Un seul modèle dans toute la flotte, une cabine identique d’un vol à l’autre : ce qui vous attend au bout de la passerelle.

Réponse rapide

Corsair exploite un seul type d’appareil : l’Airbus A330neo, en version A330-900. Cet avion long-courrier dessert les Antilles, l’océan Indien et l’Afrique de l’Ouest depuis Paris-Orly et quelques villes de province. Sa cabine se répartit en trois classes, l’Économie comprenant des sièges Éco+ installés à l’avant.

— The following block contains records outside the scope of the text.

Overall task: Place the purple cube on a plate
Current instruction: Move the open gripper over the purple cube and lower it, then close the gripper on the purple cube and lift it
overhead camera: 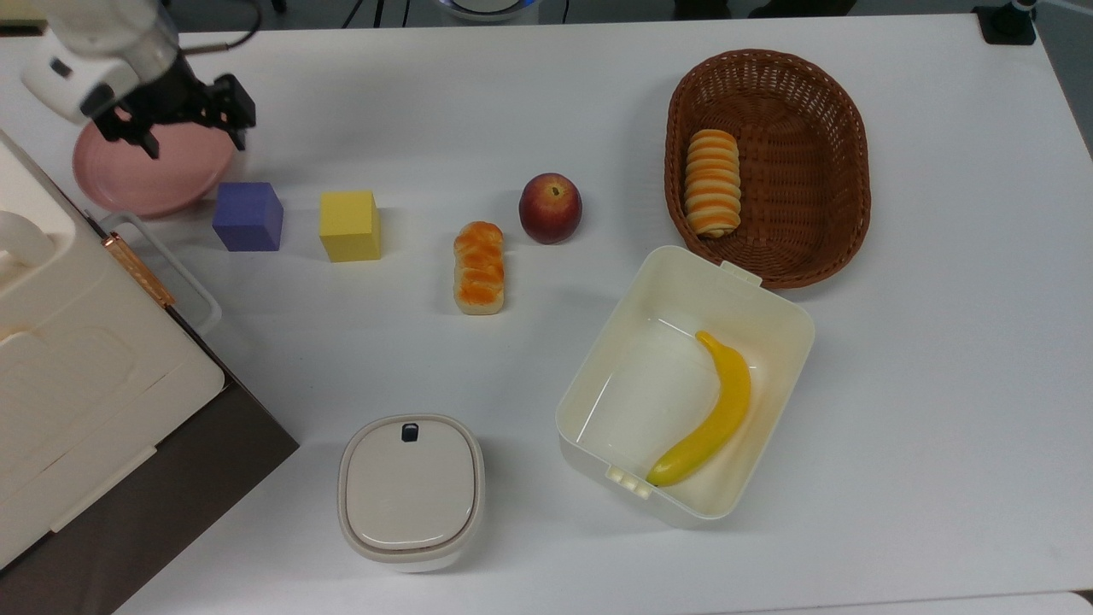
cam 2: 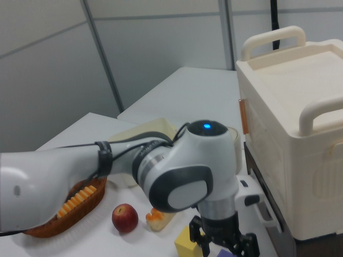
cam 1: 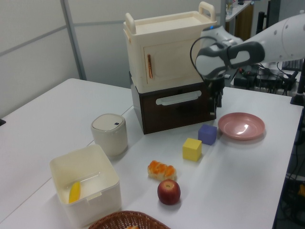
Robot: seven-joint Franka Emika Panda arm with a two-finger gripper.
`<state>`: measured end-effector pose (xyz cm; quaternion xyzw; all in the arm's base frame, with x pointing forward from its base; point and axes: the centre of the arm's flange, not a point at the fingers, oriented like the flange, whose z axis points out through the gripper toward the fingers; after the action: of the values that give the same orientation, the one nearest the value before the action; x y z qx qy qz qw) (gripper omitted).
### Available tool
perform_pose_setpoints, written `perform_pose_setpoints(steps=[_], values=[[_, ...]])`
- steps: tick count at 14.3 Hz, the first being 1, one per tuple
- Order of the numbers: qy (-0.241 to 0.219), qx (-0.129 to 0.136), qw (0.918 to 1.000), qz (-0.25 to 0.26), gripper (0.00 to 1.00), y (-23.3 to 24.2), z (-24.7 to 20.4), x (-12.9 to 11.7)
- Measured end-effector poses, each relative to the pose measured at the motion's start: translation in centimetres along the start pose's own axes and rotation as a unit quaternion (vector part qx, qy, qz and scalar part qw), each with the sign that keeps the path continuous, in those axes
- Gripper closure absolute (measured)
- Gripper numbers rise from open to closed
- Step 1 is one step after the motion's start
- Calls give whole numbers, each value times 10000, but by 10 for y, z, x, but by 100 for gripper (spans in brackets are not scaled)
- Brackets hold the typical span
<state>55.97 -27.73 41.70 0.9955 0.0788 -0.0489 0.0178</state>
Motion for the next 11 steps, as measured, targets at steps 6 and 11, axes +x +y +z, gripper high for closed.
perform_pose_setpoints(steps=[6, 11], values=[[-209, 95, 9997, -125, 0, -4, 54, 20], [-166, 261, 9995, -112, 0, -12, 68, 29]])
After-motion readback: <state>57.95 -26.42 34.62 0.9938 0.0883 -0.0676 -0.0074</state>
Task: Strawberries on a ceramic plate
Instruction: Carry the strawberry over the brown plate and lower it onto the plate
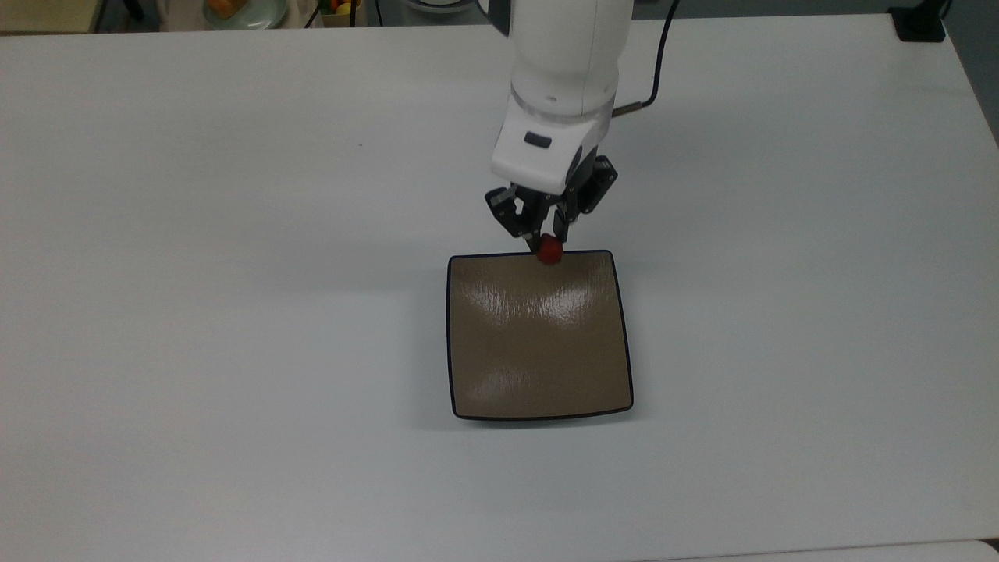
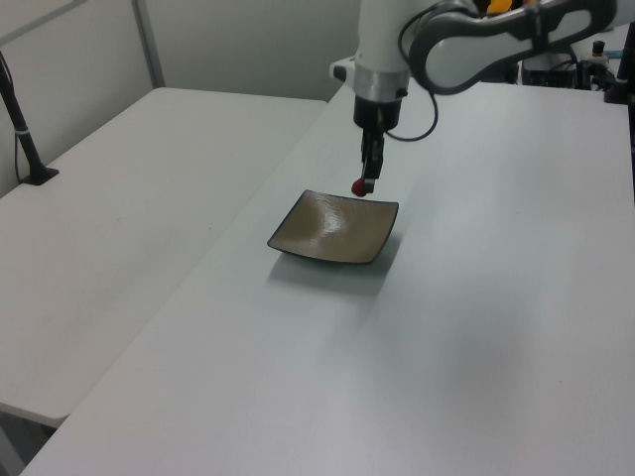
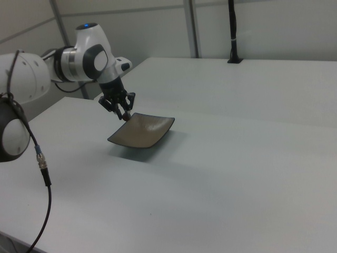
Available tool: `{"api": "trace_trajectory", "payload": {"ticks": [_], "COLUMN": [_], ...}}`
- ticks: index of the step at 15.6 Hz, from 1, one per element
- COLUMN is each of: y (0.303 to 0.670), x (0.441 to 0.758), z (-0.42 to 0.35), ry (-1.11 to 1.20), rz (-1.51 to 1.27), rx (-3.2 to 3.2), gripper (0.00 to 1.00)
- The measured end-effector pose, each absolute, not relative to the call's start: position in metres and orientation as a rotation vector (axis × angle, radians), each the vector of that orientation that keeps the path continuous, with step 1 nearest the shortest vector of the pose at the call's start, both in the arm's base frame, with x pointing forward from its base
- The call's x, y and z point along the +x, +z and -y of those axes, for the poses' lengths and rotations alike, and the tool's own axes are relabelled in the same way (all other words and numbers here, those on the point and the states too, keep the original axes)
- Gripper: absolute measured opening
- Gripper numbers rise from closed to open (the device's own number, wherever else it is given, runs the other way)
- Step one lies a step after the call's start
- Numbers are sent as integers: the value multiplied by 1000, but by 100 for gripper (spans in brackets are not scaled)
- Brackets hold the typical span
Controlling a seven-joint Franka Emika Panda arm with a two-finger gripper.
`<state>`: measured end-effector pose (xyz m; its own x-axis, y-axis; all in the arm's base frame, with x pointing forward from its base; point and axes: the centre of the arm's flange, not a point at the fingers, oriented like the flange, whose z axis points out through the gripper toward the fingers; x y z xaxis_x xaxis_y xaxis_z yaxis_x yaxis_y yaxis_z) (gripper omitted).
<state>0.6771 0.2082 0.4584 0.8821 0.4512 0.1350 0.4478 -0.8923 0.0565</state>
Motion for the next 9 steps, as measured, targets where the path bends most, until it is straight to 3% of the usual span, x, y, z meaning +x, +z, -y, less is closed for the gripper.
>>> {"api": "trace_trajectory", "payload": {"ticks": [9], "y": [370], "x": [717], "z": [-220], "ry": [402], "rz": [-734], "rx": [3033], "gripper": [30]}}
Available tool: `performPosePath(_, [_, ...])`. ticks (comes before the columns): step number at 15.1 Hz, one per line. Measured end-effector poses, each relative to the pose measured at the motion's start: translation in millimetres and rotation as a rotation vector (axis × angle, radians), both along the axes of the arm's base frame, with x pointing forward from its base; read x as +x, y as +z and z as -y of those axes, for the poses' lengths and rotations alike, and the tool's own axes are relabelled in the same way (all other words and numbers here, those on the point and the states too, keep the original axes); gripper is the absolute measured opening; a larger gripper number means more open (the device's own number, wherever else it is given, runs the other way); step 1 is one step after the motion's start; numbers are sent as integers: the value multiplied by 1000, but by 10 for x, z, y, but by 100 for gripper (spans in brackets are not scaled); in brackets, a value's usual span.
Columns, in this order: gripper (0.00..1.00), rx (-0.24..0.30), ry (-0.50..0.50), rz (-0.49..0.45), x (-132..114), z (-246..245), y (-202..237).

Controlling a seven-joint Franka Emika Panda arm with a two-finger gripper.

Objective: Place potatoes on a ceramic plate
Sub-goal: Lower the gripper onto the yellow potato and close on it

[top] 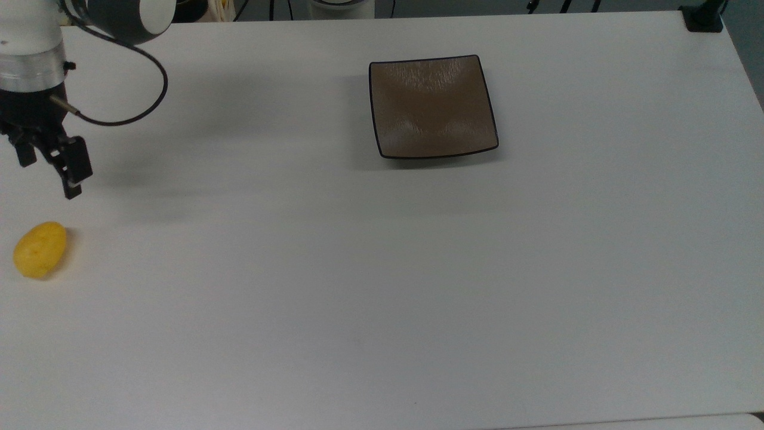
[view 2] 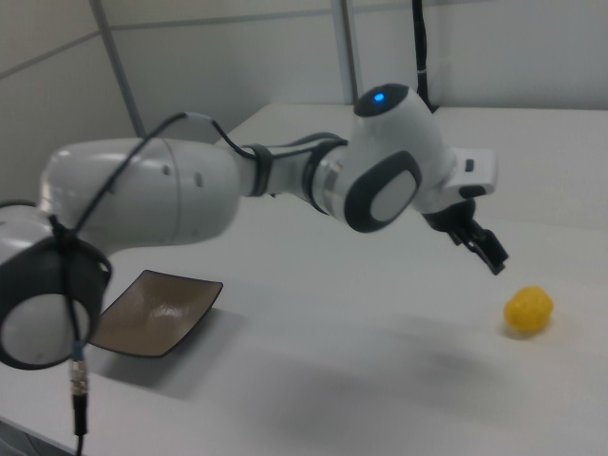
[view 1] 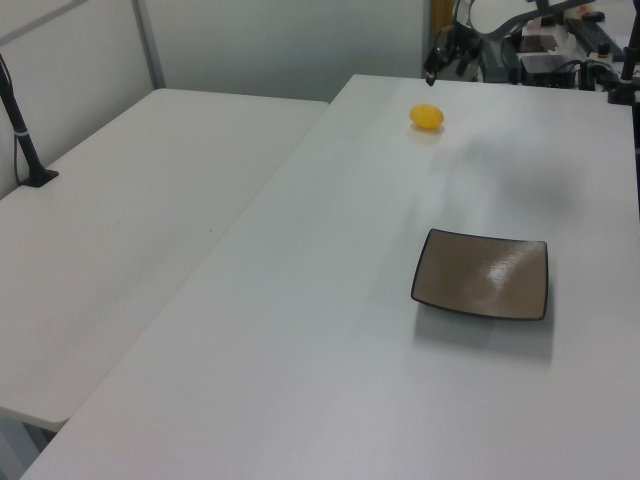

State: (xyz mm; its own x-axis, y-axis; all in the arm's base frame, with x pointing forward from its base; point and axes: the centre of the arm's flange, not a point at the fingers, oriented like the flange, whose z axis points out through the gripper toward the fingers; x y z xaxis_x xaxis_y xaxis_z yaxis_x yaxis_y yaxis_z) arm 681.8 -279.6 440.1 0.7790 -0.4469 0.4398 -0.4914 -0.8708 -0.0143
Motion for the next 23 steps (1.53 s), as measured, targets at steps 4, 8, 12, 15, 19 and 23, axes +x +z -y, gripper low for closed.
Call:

  • Un seul modèle : l’Airbus A330-900neo, sur l’ensemble du réseau.
  • Trois classes : Affaires en 1-2-1, Premium en 2-3-2, Économie avec une zone Éco+.
  • Base principale : Paris-Orly, avec quelques lignes ouvertes depuis la province.
  • À ne pas confondre : le Vought F4U Corsair est un chasseur américain des années 1940, sans lien avec la compagnie.

Quel avion Corsair fait-elle voler aujourd’hui ?

Un seul modèle : l’Airbus A330neo, dans sa version A330-900. Si vous montez à bord d’un vol Corsair, quelle que soit la destination, quelle que soit la saison, c’est cet appareil que vous trouverez au bout de la passerelle. Pas de loterie, pas de surprise selon la ligne.

La plupart des compagnies mélangent les générations et les constructeurs, et le passager qui regarde son billet ne sait pas toujours à quoi s’attendre. Chez Corsair, la question ne se pose plus. Le renouvellement de la flotte est terminé et la compagnie exploite une série d’A330neo, de l’ordre d’une petite dizaine d’appareils.

Le « neo » du nom n’est pas un habillage marketing. Il désigne la génération remotorisée de l’A330, équipée de Rolls-Royce Trent 7000.

Ce que change la remotorisation

Moins de carburant brûlé, moins de bruit au décollage, et un rayon d’action qui dépasse largement les douze heures de vol. De quoi rejoindre les Antilles ou l’océan Indien sans escale technique.

Une flotte composée d’un seul type d’appareil

L’idée peut sembler contraignante. Elle est en réalité très pratique, et plusieurs compagnies l’ont adoptée avant Corsair.

Quand tous vos avions sont identiques, vos mécaniciens travaillent sur une seule machine. Vos pièces détachées sont interchangeables. Vos pilotes sont qualifiés sur un seul type et peuvent tous voler sur n’importe quel appareil du parc. Le jour où un avion tombe en panne le matin du départ, on en substitue un autre sans réorganiser la moitié du planning.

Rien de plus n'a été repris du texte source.